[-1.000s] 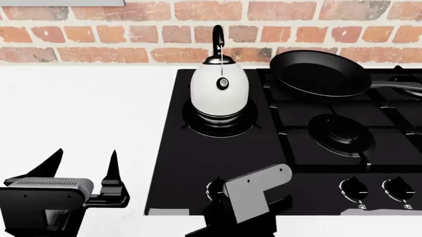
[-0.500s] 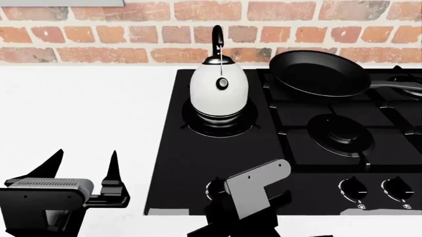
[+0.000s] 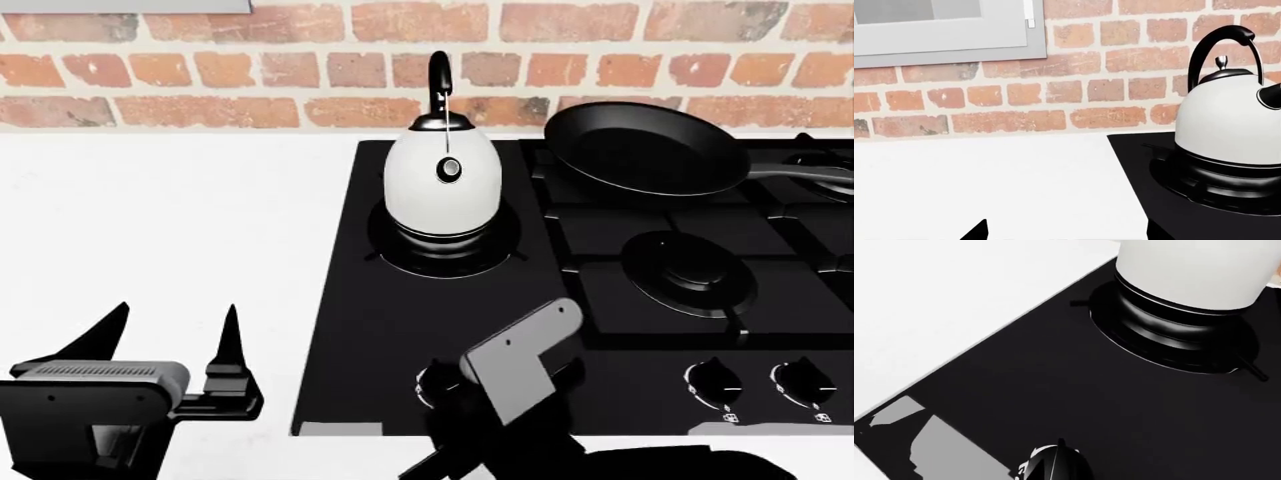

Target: Pick the kettle from the counter and place it on a stove burner. Then turn the burner on.

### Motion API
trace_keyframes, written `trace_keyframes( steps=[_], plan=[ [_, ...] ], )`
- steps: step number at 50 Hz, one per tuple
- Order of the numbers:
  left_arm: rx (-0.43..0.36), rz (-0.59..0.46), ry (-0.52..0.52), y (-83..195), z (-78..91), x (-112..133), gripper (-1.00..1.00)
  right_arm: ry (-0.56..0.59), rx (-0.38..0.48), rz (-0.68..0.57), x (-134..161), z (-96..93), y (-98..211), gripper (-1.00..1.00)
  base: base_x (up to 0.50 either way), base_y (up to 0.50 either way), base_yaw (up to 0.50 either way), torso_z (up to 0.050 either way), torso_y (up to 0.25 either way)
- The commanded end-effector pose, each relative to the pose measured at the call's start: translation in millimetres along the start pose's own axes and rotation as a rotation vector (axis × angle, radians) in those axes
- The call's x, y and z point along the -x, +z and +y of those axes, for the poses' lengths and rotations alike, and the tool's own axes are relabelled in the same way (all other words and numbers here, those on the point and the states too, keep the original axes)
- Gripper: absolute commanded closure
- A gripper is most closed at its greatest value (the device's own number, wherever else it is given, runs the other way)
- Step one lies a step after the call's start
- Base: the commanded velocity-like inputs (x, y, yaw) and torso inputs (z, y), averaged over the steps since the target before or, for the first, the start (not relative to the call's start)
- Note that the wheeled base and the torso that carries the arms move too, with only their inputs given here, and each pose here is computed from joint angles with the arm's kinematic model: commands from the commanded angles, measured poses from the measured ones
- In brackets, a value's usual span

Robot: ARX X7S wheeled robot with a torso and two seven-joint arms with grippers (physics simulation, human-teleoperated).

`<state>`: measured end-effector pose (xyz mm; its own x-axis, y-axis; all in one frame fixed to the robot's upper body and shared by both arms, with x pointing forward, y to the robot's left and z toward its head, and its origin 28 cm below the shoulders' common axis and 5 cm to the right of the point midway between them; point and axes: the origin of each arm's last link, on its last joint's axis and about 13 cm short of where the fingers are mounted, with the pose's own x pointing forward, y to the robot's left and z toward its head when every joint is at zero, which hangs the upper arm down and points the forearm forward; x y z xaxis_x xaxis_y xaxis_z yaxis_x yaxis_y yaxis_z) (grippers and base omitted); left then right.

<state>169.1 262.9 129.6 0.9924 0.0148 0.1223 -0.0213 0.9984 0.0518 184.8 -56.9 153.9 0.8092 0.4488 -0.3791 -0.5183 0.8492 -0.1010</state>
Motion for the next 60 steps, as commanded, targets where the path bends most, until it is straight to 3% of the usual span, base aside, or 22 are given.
trace_keyframes(
  steps=[1, 28, 40, 51, 60],
  plan=[
    [0.001, 0.002, 0.001, -1, -0.2, 0, -1.0, 0.141, 0.102, -0.004, 2, -11.4, -1, 1.0, 0.0, 0.0, 0.0, 0.0, 0.0],
    [0.0, 0.0, 0.0, 2, -0.9, -3, -1.0, 0.19, 0.149, 0.036, -24, -60.7, -1, 1.0, 0.0, 0.0, 0.0, 0.0, 0.0],
    [-0.001, 0.001, -0.002, 1, -1.0, -2, -1.0, 0.195, 0.216, 0.064, -30, -66.2, -10, 1.0, 0.01, 0.0, 0.01, 0.0, 0.0],
    [0.001, 0.002, 0.0, -1, -0.6, -2, -1.0, 0.259, 0.298, -0.016, -28, -67.4, -18, 1.0, 0.0, 0.0, 0.01, 0.0, 0.0],
    [0.0, 0.002, 0.0, -1, -0.8, -1, -1.0, 0.315, 0.318, -0.074, -23, -69.8, -19, 1.0, 0.0, 0.0, 0.0, 0.0, 0.0]
  ],
)
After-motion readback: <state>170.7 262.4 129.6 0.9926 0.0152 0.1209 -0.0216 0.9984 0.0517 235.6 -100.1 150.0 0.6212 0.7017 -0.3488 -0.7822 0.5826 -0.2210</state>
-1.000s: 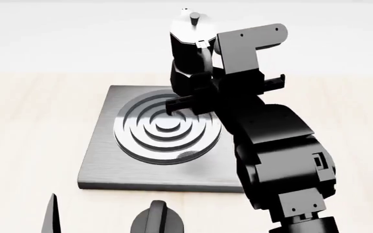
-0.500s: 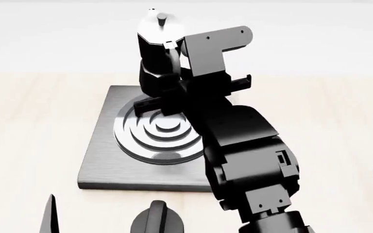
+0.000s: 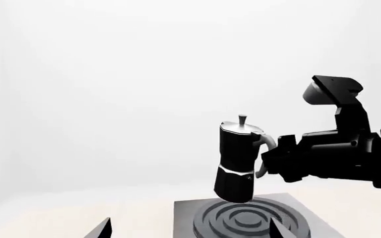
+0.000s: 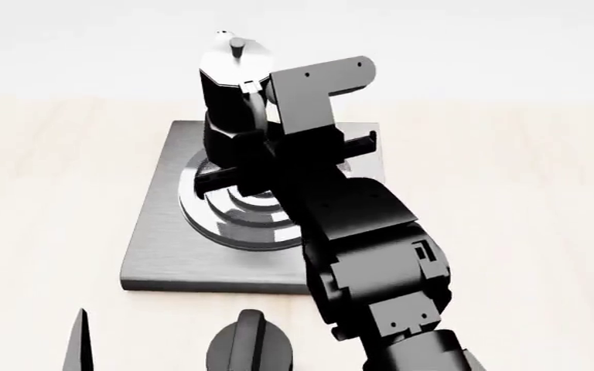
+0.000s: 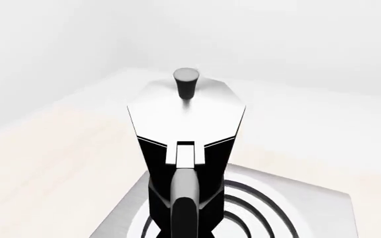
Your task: Put both moka pots on the stove.
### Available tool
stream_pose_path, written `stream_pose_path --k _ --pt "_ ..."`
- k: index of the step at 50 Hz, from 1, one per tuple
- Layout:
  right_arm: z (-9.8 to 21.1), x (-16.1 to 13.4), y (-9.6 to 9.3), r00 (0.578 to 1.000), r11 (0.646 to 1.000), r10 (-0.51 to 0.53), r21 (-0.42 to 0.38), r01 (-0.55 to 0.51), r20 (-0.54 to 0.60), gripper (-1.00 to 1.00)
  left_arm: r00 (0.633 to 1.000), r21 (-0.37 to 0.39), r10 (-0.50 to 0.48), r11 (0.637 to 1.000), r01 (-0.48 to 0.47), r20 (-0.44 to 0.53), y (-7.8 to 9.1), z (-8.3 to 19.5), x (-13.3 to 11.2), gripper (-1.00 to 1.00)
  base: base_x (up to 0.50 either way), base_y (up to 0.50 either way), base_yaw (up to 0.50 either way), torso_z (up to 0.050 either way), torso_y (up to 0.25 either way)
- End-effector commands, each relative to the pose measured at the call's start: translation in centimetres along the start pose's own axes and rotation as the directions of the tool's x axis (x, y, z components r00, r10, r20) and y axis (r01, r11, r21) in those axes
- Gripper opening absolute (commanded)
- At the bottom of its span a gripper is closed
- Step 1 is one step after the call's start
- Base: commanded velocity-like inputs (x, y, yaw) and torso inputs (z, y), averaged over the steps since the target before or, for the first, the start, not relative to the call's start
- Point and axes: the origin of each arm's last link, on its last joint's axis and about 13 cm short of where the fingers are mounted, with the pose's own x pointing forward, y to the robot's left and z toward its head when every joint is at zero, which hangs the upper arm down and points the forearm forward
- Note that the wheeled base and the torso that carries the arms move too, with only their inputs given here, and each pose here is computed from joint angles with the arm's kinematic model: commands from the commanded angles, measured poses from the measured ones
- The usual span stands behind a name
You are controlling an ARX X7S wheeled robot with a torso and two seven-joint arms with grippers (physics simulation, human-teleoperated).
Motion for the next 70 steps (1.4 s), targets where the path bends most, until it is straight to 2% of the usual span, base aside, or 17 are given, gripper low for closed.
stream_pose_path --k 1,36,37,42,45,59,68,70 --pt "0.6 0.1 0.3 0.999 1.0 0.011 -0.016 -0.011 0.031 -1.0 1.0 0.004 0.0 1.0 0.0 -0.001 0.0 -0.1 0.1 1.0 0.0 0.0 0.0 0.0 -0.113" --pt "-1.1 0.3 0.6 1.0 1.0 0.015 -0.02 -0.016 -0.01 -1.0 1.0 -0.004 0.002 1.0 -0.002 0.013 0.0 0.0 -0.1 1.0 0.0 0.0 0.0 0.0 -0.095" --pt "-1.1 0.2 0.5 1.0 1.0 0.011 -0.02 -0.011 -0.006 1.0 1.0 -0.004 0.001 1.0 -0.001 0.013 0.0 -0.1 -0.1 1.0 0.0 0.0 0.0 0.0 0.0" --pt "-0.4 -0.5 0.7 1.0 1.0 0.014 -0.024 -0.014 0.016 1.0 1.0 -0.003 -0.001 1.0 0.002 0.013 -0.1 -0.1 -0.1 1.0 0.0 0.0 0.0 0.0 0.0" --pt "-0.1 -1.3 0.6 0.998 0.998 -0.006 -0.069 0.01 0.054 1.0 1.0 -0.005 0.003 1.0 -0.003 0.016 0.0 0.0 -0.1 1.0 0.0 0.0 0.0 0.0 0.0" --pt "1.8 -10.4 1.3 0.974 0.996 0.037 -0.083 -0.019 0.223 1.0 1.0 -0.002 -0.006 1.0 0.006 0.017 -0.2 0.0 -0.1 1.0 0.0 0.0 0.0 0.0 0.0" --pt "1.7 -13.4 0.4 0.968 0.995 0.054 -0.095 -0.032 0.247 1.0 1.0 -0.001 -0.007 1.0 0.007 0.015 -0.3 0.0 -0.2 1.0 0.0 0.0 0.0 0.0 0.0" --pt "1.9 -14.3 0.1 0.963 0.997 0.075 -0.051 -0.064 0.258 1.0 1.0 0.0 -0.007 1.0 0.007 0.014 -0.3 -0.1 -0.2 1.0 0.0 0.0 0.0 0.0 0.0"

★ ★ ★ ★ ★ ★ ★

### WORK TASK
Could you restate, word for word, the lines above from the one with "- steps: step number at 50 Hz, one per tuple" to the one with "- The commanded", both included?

### ANSWER TO THE PROBLEM
- steps: step number at 50 Hz, one per tuple
- Order of the numbers:
  left_arm: rx (-0.43..0.36), rz (-0.59..0.46), ry (-0.52..0.52), y (-83..195), z (-78..91), x (-112..133), gripper (-1.00..1.00)
  right_arm: ry (-0.56..0.59), rx (-0.38..0.48), rz (-0.68..0.57), x (-134..161), z (-96..93), y (-98..211), gripper (-1.00..1.00)
  base: base_x (up to 0.50 either way), base_y (up to 0.50 either way), base_yaw (up to 0.50 either way), torso_z (up to 0.050 either way), torso_y (up to 0.25 either way)
- The commanded end-effector pose, each relative to the pose measured at the call's start: translation in millimetres along the start pose's own axes and rotation as a rotation vector (axis × angle, radians) in those axes

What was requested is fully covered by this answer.